La guerre menée par le gouvernement versaillais de Thiers contre la Commune de Paris s’est conclue par les massacres de la « Semaine sanglante », du 21 au 28 mai. Cet événement a été peu étudié depuis les livres de Maxime Du Camp (1879) et Camille Pelletan (1880).

Des sources, largement inexploitées jusqu’ici, permettent de découvrir ou de préciser les faits.

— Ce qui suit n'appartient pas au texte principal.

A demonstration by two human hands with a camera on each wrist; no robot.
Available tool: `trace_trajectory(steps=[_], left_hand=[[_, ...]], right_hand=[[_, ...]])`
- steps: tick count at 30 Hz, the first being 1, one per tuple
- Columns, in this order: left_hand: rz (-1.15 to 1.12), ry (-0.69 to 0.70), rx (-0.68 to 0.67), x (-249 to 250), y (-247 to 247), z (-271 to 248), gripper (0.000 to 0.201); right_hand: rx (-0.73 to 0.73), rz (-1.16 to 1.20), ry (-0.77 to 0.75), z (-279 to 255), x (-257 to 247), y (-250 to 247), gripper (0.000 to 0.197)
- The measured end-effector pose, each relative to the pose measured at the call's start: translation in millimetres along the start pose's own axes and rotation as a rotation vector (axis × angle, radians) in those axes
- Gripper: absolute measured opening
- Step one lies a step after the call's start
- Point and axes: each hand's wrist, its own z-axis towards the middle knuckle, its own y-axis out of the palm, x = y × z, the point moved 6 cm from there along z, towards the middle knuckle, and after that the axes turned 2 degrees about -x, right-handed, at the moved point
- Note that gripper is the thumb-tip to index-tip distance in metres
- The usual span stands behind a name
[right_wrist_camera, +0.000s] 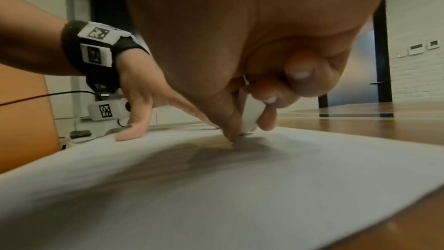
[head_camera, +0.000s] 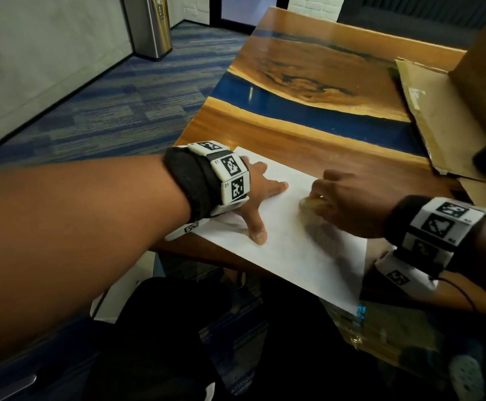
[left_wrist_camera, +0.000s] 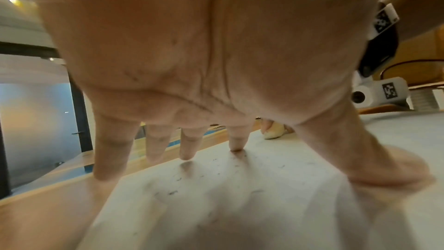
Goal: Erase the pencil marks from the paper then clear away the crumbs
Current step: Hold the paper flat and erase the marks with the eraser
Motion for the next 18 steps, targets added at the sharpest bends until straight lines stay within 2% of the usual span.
trace_trajectory(steps=[4,7,8,10,12,13,14,17,18], left_hand=[[0.046,0.034,0.045,-3.6,-3.8,0.4,0.116],[-0.007,0.023,0.047,-5.9,10.5,-1.2,0.129],[-0.018,0.025,0.055,-5.9,13.8,-1.9,0.132],[-0.048,0.025,0.063,-6.8,16.7,-1.4,0.136],[-0.058,0.022,0.065,-6.4,15.9,-1.0,0.137],[-0.052,0.022,0.065,-6.2,15.6,-0.8,0.138],[-0.046,0.027,0.066,-6.2,15.4,-0.4,0.138],[-0.031,0.035,0.077,-5.7,16.3,1.4,0.139],[-0.031,0.033,0.079,-6.4,16.0,1.3,0.139]], right_hand=[[-0.002,0.016,0.042,6.2,3.8,2.0,0.019],[0.009,-0.016,0.071,4.1,-6.5,-5.6,0.018],[0.014,-0.023,0.035,0.2,-16.2,-7.7,0.016],[0.024,0.028,-0.148,-12.7,-53.5,-10.4,0.019],[-0.035,0.085,-0.345,-25.5,-86.7,-7.4,0.031],[-0.081,0.077,-0.377,-24.4,-86.8,-4.5,0.038],[-0.092,0.057,-0.353,-17.9,-76.6,-4.4,0.041],[0.017,-0.025,-0.114,-1.5,-24.2,-7.2,0.032],[0.039,-0.061,-0.135,-2.1,-24.9,-7.1,0.033]])
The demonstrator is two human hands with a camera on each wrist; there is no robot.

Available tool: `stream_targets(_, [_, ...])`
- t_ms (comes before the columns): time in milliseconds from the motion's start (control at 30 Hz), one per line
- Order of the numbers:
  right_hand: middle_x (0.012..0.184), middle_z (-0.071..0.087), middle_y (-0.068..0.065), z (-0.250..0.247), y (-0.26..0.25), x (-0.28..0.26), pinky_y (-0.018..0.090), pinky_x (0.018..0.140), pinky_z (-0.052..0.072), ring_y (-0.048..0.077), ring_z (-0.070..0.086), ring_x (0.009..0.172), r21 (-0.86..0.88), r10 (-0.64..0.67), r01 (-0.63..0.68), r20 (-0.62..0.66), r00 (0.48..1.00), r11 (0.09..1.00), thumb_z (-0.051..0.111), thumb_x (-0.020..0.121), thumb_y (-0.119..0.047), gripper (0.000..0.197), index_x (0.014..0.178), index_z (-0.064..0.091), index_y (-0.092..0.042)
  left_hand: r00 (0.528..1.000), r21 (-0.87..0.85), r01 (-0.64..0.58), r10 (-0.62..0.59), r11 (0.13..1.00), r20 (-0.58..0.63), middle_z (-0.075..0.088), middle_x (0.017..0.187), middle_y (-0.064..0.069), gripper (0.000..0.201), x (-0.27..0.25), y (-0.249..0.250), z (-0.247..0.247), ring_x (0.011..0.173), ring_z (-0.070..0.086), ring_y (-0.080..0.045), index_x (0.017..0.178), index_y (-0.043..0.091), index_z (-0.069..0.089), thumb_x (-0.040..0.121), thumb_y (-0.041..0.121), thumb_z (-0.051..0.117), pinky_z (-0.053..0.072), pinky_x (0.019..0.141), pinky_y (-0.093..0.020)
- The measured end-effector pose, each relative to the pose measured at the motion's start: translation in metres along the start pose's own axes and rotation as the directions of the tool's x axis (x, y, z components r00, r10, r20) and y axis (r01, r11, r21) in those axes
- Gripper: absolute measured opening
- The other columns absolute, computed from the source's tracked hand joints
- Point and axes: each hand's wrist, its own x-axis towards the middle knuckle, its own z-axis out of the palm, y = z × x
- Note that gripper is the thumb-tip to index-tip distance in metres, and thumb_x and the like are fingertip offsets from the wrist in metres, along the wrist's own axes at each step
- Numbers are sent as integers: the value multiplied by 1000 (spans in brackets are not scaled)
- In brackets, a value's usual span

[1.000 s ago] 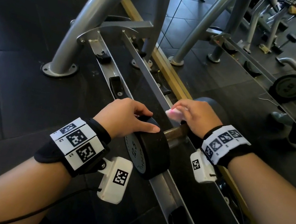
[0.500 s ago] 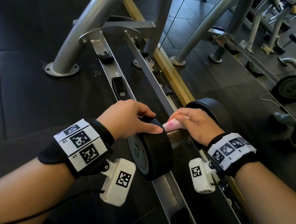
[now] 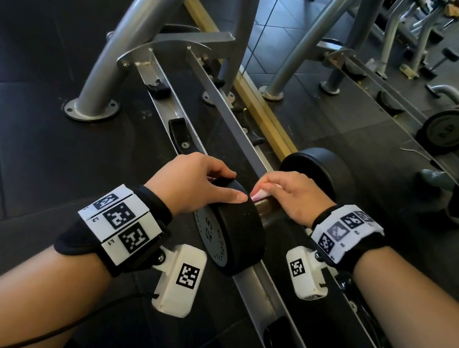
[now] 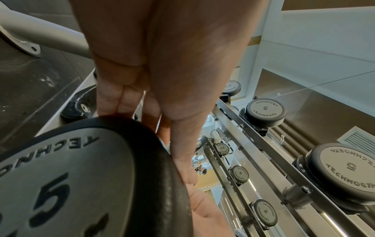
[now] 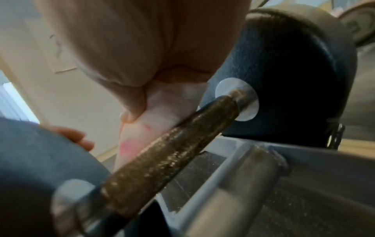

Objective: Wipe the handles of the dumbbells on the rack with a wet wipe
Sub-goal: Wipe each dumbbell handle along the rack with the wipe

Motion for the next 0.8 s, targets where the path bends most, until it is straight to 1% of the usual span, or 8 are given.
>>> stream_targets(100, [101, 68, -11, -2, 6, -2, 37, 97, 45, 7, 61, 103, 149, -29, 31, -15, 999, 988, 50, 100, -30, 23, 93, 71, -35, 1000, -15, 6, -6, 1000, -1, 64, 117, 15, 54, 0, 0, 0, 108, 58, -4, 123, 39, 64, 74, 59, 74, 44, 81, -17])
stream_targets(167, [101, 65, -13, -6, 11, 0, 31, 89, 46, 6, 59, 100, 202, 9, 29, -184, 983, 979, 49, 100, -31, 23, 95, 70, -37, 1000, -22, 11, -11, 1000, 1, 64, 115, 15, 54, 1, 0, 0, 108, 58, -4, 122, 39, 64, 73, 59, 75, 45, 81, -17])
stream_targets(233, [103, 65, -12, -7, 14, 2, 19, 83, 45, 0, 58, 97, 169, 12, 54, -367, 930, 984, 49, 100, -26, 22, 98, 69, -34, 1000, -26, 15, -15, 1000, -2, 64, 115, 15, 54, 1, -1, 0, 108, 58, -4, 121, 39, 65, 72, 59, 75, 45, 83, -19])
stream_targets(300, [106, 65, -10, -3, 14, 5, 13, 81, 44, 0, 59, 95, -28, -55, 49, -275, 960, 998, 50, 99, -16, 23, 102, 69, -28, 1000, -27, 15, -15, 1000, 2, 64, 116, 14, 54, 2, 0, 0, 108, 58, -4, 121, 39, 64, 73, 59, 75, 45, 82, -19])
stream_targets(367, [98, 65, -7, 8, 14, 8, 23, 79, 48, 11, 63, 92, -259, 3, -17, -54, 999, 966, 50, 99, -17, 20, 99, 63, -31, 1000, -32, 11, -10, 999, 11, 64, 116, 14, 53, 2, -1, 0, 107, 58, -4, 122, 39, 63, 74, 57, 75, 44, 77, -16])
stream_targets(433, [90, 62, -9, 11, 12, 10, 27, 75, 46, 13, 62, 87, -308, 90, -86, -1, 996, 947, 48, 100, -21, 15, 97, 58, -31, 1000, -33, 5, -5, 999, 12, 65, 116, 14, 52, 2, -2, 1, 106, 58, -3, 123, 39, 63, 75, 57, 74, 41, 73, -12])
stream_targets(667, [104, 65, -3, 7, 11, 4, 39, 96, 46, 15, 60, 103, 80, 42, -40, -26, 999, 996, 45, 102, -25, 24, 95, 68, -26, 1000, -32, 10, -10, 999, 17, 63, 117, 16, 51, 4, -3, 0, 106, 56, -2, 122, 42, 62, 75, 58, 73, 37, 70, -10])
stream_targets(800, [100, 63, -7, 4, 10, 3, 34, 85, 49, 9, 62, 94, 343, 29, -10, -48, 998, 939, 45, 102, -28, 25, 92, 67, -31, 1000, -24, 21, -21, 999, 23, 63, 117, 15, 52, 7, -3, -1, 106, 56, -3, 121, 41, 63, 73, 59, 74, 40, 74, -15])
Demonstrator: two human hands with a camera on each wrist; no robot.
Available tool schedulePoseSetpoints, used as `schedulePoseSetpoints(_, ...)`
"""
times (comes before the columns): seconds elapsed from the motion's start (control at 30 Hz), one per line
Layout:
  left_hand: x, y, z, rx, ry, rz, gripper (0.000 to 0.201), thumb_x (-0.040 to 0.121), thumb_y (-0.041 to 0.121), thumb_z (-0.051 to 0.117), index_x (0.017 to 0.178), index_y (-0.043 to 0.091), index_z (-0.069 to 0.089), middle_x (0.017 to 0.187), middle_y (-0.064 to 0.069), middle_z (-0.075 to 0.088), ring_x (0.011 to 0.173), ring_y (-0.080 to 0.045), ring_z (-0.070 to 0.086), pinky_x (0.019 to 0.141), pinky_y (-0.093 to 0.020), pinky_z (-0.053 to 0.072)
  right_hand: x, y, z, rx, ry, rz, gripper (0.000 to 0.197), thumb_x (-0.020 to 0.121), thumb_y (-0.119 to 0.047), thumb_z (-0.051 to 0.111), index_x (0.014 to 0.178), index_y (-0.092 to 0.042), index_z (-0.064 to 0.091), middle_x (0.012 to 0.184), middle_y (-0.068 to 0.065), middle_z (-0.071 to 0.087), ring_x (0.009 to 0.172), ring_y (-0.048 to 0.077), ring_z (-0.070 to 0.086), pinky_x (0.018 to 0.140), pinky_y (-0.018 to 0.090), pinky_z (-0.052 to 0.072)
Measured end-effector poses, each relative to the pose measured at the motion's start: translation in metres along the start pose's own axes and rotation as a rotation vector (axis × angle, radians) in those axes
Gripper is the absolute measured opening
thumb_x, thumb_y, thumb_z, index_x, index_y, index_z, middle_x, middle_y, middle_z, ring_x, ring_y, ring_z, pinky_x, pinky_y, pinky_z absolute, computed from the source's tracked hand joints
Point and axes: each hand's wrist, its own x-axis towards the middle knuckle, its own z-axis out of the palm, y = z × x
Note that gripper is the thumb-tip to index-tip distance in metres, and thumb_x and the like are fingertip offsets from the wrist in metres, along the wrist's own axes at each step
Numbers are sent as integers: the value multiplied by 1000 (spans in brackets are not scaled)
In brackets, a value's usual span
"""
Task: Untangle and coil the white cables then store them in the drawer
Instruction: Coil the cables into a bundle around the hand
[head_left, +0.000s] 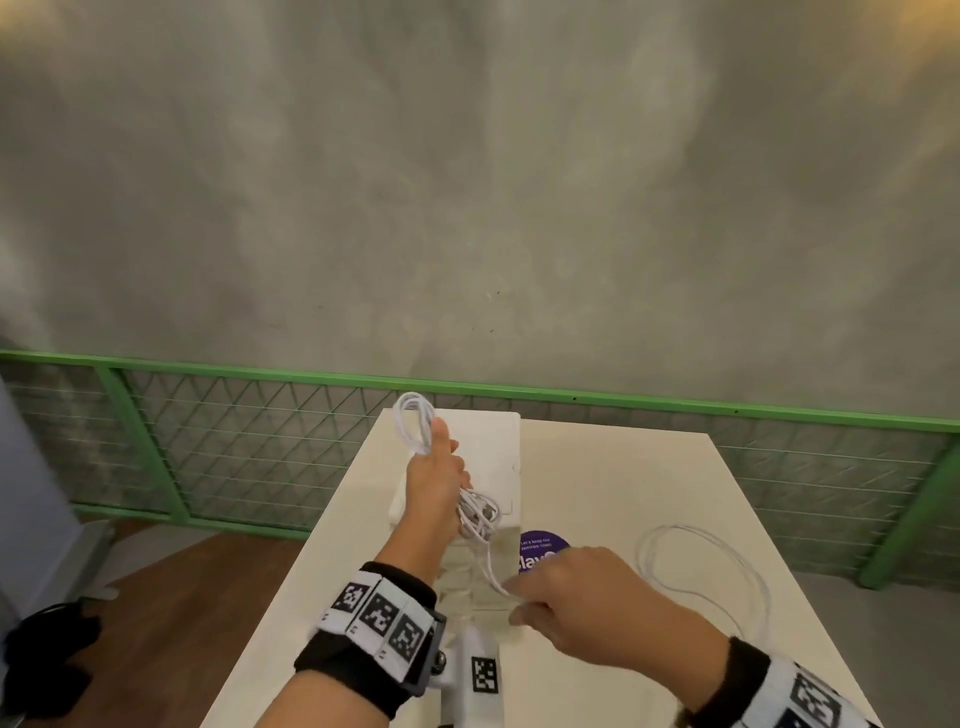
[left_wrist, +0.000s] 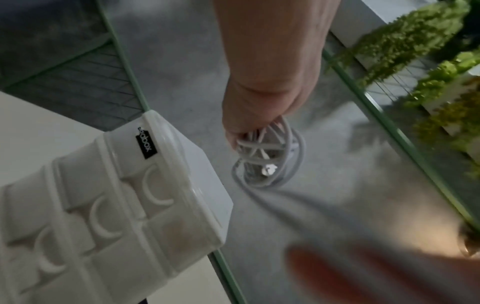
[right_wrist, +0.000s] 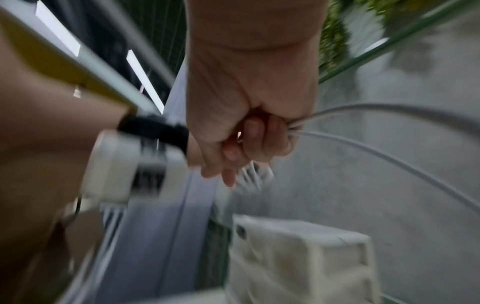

Les archives des cimetières, que Du Camp a tronquées et que Pelletan n’a pas pu consulter, celles de l’armée, de la police, des pompes funèbres permettent de rectifier quelques décomptes : dans les cimetières parisiens et pour la seule Semaine sanglante, on a inhumé plus de 10 000 corps. Auxquels il faut ajouter ceux qui ont été inhumés dans les cimetières de banlieue, qui ont brûlé dans les casemates des fortifications, et dont le décompte ne sera jamais connu, et ceux qui sont restés sous les pavés parisiens, exhumés jusqu’en 1920…

Avec cette étude implacable, Michèle Audin, grande connaisseuse de la Commune de Paris, autrice de Josée Meunier 19, rue des Juifs (Gallimard), de C’est la nuit surtout que le combat devient furieux et Eugène Varlin, ouvrier-relieur (Libertalia), rouvre un dossier brûlant.